— Work to be completed —
For every line below, restate it exactly and drop the images.

Start of Recorded data

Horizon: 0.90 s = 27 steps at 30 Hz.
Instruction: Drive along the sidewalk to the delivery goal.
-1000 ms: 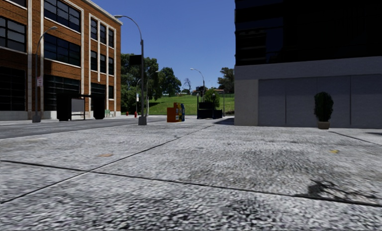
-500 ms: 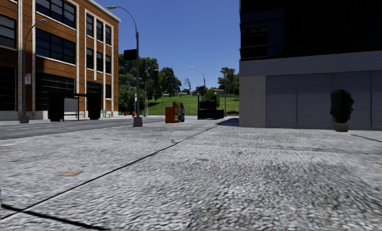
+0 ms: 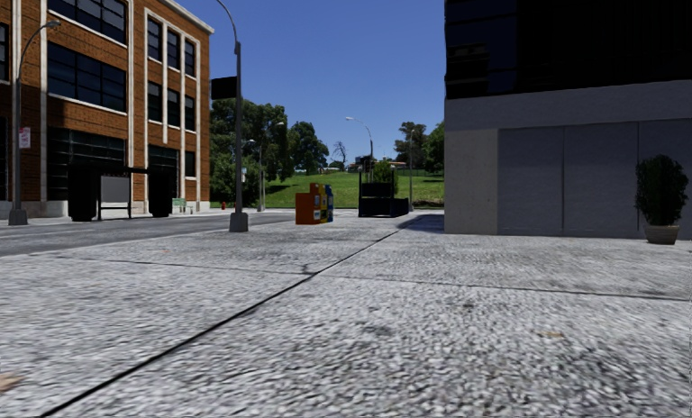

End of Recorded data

— Completed task —
Horizon: 0.90 s = 27 steps at 30 Hz.
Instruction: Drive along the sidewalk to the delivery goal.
-1000 ms: 
-500 ms: 
+0 ms: 

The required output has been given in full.